True state of our fourth estate

At a meeting of media officials yesterday, funding newspapers to cover the up coming local government elections sounded a priority in the next few months. It is a nice gesture. Elections are important, local or parliamentary, and reporters have to be in the field.

Come to think of it, it presents a dire situation for the media that we need sponsors to get out of Thimphu and write stories. But it is a fact. Our media, especially newspapers, are struggling. An encouragement is that there are reporters who want to go beyond Thimphu and explore stories. This is evident from the coverage private papers did recently with support from the information and media department. There are stories out there, may not be sensational stories about politics, but real stories – that of people.

Media impact studies, every time one is done, point out that coverage is Thimphu-centric. There is not much media can do. It costs to send a reporter or base one in a dzongkhag. Newspapers are struggling to make ends meet and journalists are paid in IOUs.

The state of the fourth estate in not encouraging when we reflect on a decade after media was liberalised. Unfortunately, it is also a fact that not many newspaper companies are owned by those whose main business is journalism. There is always the demand for higher profits by owners, shareholders or boards of directors.

Therein lies the conflict. Although Bhutanese media is still considered at a nascent stage, the future is bleak. Newspapers have not folded not because there is money in it, but because they have loans to clear. They will hang on it. In the meantime quality is suffering because there is no investment in journalism.

Advertisement is dropping, and so is circulation. The chances of upholding the standard of journalism can be compromised when financial goals takes priority over journalism. In Bhutan, all the newspapers depend on government advertisement like public notifications and announcements. This dependency is hampering coverage. An official can withhold advertisements if he is not happy with the last coverage. Many newspapers have experienced it.

Sometimes, the so-called “negative story,” not to the liking of a company or an agency can spell the end of the revenue source.
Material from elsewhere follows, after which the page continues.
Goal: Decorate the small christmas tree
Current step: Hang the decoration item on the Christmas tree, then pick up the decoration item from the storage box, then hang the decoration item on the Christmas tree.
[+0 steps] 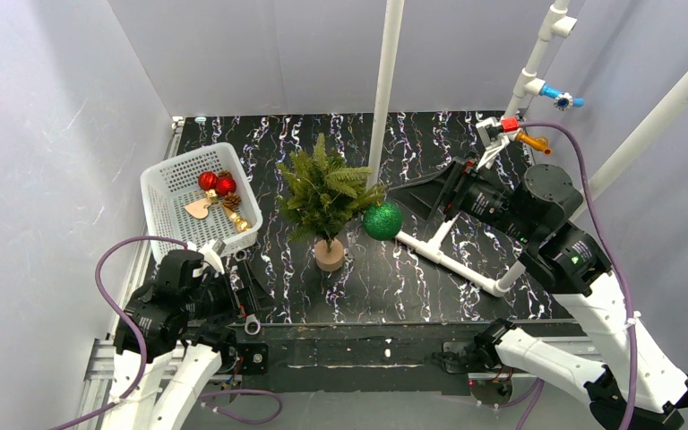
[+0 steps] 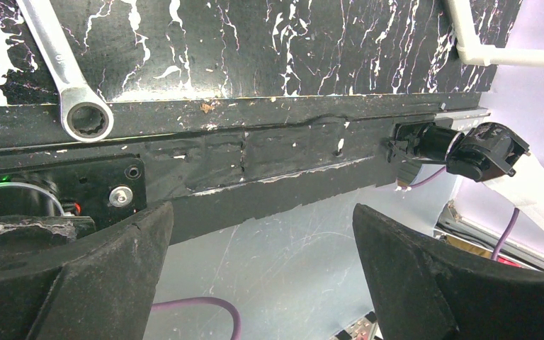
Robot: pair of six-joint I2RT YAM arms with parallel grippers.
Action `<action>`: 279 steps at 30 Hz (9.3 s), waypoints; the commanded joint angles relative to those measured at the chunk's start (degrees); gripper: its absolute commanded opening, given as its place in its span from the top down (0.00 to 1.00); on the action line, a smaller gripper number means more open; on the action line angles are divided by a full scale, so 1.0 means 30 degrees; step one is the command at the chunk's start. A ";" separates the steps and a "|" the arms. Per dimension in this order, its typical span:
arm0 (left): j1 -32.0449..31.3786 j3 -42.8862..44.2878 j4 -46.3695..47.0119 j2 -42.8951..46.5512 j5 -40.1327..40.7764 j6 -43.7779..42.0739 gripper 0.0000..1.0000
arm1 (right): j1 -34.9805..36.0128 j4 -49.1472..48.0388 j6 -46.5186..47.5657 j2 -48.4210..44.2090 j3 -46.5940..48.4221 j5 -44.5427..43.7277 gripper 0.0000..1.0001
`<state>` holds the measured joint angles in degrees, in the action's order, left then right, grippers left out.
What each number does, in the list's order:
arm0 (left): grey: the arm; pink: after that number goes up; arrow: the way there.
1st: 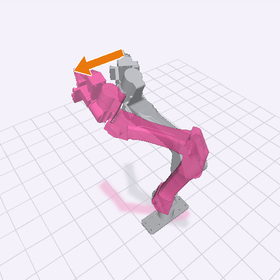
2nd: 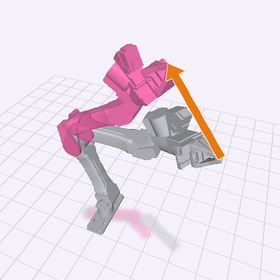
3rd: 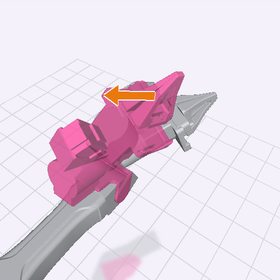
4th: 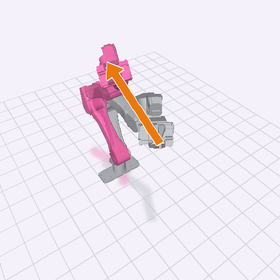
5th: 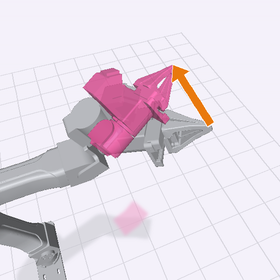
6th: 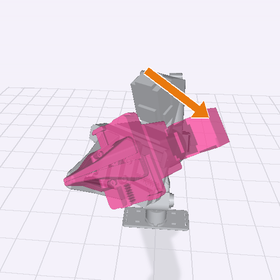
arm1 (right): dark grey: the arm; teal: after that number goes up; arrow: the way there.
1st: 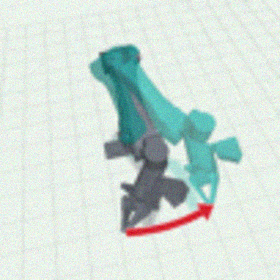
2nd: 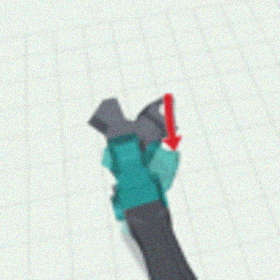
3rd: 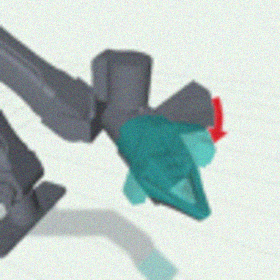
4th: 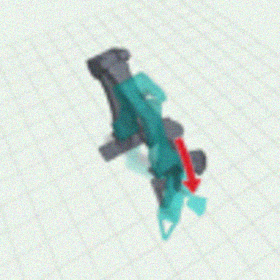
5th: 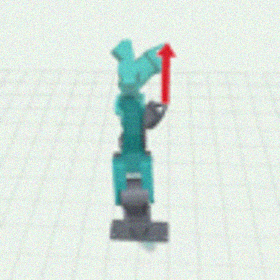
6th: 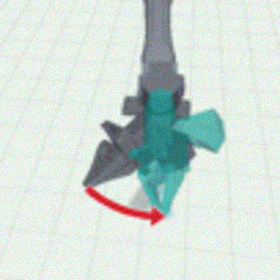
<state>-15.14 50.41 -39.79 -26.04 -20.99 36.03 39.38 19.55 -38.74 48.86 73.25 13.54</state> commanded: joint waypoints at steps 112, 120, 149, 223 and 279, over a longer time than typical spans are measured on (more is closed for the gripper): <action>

The bigger the company, the bigger the loss. Missing an event of an agency sometimes results in seeing the advertisement in the paper that covered it.

If newspapers are becoming hostage to advertisers, there is growing conflict between marketing and editorial staff as pressure for profits increase. Quite often requests are made to editors to drop stories that could anger a rich client.

Newspapers are worried that with the government working on an e-procurement system, advertisement revenue will drop further, spelling the end of newspapers or driving them to downsize.

There is recognition for media from the highest authority and our Constitution guarantees the freedom of press. Public trust has not waned still. But the value for news, the concept of public trust and the obligation and role in a democracy could be severely compromised if the right balance is not found.